» DATA SHOWN
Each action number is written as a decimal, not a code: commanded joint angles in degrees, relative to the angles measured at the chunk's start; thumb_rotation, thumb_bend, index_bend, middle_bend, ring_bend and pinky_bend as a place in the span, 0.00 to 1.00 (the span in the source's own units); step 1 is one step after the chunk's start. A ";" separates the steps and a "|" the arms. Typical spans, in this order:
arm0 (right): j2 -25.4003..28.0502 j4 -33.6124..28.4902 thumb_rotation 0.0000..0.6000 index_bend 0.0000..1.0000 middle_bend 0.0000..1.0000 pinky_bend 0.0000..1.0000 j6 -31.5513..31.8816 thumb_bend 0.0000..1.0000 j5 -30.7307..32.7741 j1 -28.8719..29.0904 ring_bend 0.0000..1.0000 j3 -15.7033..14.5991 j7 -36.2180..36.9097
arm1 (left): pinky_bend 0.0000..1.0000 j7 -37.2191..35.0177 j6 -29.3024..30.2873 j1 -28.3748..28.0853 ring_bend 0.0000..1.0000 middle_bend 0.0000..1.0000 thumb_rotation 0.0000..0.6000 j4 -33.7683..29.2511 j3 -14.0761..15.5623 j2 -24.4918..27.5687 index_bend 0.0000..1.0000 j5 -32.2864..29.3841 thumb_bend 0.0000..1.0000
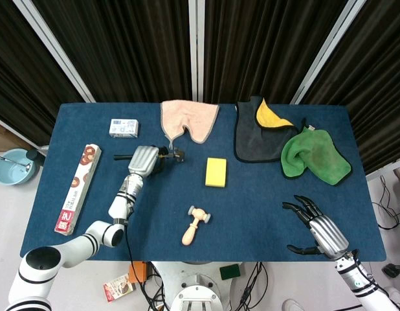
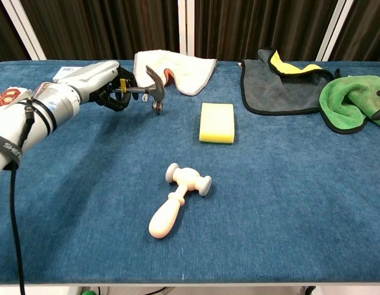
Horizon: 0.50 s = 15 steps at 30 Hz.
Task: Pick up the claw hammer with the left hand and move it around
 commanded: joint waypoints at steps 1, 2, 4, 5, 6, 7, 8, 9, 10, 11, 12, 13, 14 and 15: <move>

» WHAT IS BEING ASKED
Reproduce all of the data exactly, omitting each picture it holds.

» SOLUTION TO THE EXERCISE
Each action number is written as a decimal, not a code: commanded joint angles in degrees, relative to the angles measured at the chunk's start; thumb_rotation, thumb_bend, index_bend, middle_bend, ring_bend and pinky_bend as a place in the span, 0.00 to 1.00 (the span in the source's own units); step 1 is one step after the chunk's start. A ";" separates the steps and a "|" the arms. Typical spans, in this order:
arm0 (right): j2 -25.4003..28.0502 j4 -33.6124..28.4902 thumb_rotation 0.0000..0.6000 index_bend 0.0000..1.0000 middle_bend 0.0000..1.0000 pinky_bend 0.0000..1.0000 j6 -31.5513..31.8816 thumb_bend 0.0000..1.0000 j5 -30.7307..32.7741 j1 -28.8719..29.0904 ring_bend 0.0000..1.0000 j3 -15.7033..14.5991 j7 -36.2180..36.9097
arm1 (left): pinky_bend 0.0000..1.0000 j7 -37.2191..35.0177 j6 -29.3024..30.2873 j1 -28.3748..28.0853 ring_bend 0.0000..1.0000 middle_bend 0.0000..1.0000 thumb_rotation 0.0000..0.6000 j4 -33.7683..29.2511 j3 -14.0761..15.5623 j2 -24.4918..27.5687 index_bend 0.0000..1.0000 j5 -32.2864..29.3841 thumb_bend 0.0000..1.0000
Horizon: 0.50 s = 15 steps at 30 Hz.
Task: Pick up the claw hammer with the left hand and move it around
 commanded: joint waypoints at steps 1, 2, 4, 5, 6, 7, 8, 9, 10, 11, 12, 13, 14 and 15: <move>

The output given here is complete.